Exam Tip: Questions often test whether you know which workload owns a given item. For example, a KQL database belongs to Real-Time Intelligence, not Data Engineering.


🗄️ OneLake

OneLake is Fabric’s single, unified data lake for the entire tenant. Think of it as “OneDrive for data.” Under the hood it runs on Azure Data Lake Storage Gen2 with a hierarchical namespace enabled.

💎 Key Characteristics

  • One copy of data — all Fabric workloads access the same physical files, eliminating silos and redundant copies.
  • Delta Parquet format — tables are stored as Delta Lake (Parquet files plus a _delta_log transaction log).
  • Shortcuts — virtual pointers to data in external locations (other OneLake paths, ADLS Gen2, Amazon S3, Google Cloud Storage) without copying.
  • Hierarchical namespace — organizes data as onelake://<workspace>/<item>/<path>.
  • Automatic discovery — every Fabric item that produces data lands in OneLake automatically.
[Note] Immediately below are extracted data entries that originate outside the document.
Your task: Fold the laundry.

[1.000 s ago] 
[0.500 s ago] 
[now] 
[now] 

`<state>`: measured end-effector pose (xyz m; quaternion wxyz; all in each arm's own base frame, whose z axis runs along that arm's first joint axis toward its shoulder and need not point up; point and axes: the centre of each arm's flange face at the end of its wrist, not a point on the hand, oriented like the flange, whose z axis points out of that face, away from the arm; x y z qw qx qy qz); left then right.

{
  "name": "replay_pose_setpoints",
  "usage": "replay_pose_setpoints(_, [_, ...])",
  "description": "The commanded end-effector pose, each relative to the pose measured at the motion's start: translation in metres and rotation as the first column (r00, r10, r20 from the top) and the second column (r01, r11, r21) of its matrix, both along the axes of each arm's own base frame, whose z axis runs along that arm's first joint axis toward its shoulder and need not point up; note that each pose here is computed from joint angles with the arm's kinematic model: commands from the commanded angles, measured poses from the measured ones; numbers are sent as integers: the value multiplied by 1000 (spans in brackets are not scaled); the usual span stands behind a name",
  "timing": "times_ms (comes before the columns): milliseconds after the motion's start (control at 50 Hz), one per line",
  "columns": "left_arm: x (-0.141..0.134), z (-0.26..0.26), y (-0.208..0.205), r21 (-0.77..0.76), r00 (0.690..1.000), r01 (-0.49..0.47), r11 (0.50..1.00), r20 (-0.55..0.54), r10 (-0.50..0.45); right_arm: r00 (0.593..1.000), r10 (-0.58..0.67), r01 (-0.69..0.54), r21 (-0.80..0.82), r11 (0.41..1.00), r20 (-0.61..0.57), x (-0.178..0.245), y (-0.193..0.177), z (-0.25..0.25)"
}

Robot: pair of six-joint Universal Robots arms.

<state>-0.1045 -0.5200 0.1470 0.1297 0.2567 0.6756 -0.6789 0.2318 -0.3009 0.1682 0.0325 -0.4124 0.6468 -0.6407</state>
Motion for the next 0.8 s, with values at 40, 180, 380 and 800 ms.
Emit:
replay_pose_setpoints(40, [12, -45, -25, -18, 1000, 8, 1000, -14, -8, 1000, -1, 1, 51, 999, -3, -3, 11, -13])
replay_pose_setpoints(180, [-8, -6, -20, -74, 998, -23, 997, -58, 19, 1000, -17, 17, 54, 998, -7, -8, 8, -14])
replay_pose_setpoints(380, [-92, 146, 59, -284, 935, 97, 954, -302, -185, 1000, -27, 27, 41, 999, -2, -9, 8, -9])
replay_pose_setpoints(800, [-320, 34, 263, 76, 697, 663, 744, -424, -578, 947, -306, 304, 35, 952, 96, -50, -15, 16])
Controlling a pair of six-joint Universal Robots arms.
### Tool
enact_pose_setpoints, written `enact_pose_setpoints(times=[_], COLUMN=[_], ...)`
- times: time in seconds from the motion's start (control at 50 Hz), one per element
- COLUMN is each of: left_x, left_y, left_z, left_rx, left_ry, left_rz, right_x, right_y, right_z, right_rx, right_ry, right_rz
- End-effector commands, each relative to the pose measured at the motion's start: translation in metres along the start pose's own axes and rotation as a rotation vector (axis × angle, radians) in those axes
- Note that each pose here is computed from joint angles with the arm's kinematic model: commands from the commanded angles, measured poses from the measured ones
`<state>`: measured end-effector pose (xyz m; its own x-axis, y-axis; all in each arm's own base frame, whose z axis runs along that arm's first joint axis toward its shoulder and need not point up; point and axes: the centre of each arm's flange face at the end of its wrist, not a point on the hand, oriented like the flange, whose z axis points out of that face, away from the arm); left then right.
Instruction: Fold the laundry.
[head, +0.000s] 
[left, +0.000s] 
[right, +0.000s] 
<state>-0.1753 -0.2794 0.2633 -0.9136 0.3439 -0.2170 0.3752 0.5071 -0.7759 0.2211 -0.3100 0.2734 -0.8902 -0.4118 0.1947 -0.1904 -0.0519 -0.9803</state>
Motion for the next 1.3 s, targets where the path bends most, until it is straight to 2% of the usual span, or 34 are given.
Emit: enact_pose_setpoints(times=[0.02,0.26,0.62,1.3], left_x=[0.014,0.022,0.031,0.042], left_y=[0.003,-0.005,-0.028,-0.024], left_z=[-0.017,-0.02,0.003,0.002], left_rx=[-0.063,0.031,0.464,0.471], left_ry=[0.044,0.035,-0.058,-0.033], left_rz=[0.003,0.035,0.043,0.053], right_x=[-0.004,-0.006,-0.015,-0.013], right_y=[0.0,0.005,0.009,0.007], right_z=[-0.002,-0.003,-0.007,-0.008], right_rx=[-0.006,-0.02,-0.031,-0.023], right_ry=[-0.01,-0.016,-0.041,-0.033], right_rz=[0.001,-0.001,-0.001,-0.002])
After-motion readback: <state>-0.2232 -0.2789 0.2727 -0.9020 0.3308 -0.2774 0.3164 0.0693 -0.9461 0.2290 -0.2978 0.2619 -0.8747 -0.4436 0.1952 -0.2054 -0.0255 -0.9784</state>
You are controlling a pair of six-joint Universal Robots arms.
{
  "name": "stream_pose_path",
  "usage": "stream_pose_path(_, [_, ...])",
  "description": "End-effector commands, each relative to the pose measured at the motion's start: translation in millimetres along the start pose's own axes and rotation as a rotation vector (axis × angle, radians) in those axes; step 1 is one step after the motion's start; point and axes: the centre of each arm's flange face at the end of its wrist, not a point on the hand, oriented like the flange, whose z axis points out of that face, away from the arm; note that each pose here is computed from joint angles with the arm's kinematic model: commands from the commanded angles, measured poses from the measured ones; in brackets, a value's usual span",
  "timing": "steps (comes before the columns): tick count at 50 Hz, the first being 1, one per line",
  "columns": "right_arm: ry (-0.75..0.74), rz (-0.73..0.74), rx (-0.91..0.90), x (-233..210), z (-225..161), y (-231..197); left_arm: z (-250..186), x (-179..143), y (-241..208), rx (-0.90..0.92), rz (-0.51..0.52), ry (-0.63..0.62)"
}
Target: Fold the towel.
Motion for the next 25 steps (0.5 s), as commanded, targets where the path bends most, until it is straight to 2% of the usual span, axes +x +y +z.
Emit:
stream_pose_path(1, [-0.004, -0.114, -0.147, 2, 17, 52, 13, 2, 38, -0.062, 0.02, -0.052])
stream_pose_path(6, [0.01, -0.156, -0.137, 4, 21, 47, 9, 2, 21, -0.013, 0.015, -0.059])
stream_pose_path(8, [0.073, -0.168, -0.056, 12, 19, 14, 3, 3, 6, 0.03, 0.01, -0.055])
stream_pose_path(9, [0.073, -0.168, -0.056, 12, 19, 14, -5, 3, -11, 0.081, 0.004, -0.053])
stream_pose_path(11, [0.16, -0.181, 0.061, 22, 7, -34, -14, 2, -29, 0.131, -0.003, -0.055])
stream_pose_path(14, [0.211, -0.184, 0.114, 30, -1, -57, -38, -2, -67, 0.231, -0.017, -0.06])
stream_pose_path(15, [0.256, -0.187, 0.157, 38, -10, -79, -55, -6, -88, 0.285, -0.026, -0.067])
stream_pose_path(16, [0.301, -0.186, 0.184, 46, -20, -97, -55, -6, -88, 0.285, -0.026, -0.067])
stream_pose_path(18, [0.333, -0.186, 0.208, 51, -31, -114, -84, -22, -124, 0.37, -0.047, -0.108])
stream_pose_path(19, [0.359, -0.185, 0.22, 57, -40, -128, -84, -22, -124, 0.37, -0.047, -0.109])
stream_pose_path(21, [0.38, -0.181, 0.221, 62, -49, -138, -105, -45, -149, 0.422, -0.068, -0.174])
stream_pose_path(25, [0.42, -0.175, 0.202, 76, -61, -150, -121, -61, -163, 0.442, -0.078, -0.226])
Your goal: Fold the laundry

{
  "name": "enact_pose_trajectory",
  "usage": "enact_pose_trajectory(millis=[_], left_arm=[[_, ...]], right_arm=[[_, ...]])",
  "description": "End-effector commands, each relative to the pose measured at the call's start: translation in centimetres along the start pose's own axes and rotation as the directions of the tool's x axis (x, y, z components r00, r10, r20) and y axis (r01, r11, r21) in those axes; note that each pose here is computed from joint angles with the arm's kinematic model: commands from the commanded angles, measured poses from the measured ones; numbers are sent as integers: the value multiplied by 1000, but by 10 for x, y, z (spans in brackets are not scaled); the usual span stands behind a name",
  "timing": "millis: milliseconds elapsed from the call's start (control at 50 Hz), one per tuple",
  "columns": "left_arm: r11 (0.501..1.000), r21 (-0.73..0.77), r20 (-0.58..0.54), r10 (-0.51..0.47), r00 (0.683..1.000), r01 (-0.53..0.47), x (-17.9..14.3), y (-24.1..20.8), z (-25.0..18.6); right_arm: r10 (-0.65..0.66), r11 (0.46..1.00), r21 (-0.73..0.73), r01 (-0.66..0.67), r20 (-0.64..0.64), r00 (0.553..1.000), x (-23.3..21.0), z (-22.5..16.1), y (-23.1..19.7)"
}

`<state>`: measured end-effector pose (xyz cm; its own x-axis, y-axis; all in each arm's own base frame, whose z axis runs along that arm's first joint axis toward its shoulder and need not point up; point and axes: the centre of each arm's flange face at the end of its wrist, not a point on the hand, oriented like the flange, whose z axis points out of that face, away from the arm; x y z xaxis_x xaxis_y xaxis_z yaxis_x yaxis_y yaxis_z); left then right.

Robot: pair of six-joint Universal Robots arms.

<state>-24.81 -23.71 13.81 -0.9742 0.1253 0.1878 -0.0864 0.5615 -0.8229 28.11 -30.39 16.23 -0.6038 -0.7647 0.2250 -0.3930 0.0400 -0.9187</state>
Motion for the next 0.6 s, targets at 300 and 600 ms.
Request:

Exam Caveat: Shortcuts do not copy data. They create a reference. If the source is deleted or access is revoked, the shortcut breaks. Expect scenario questions about this.


📂 Workspaces

A workspace is the primary container for all Fabric items (lakehouses, warehouses, notebooks, reports, pipelines, etc.). Every workspace is assigned to exactly one capacity.

👤 Workspace Roles

Role Permissions
Admin Full control — manage membership, delete the workspace, manage all items
Member Create, edit, delete items; share items; cannot manage workspace settings or membership
Contributor Create, edit, delete items; cannot share items or manage membership
Viewer View items only; cannot edit, create, or delete

Exam Tip: The difference between Member and Contributor is sharing. Members can share items with other users; Contributors cannot. This distinction appears frequently in permission-related questions.

🔗 Capacity Assignment

Every workspace must be backed by a capacity (or trial/PPU for Power BI-only workloads). Workspace admins assign the workspace to a specific capacity, which determines available compute and the SKU feature set.


🏠 Lakehouses

A lakehouse combines the flexibility of a data lake with the query power of a warehouse. It is the central storage item for Data Engineering workloads.

🧩 Anatomy of a Lakehouse

  • Tables section — managed Delta Lake tables queryable via Spark and the SQL analytics endpoint.
  • Files section — unstructured or semi-structured files (CSV, JSON, images) stored in OneLake but not registered as tables.
  • SQL analytics endpoint — an auto-generated, read-only T-SQL endpoint that lets you query Delta tables using SQL without Spark. Supports SELECT statements, views, and SQL functions but no INSERT, UPDATE, DELETE, or DDL.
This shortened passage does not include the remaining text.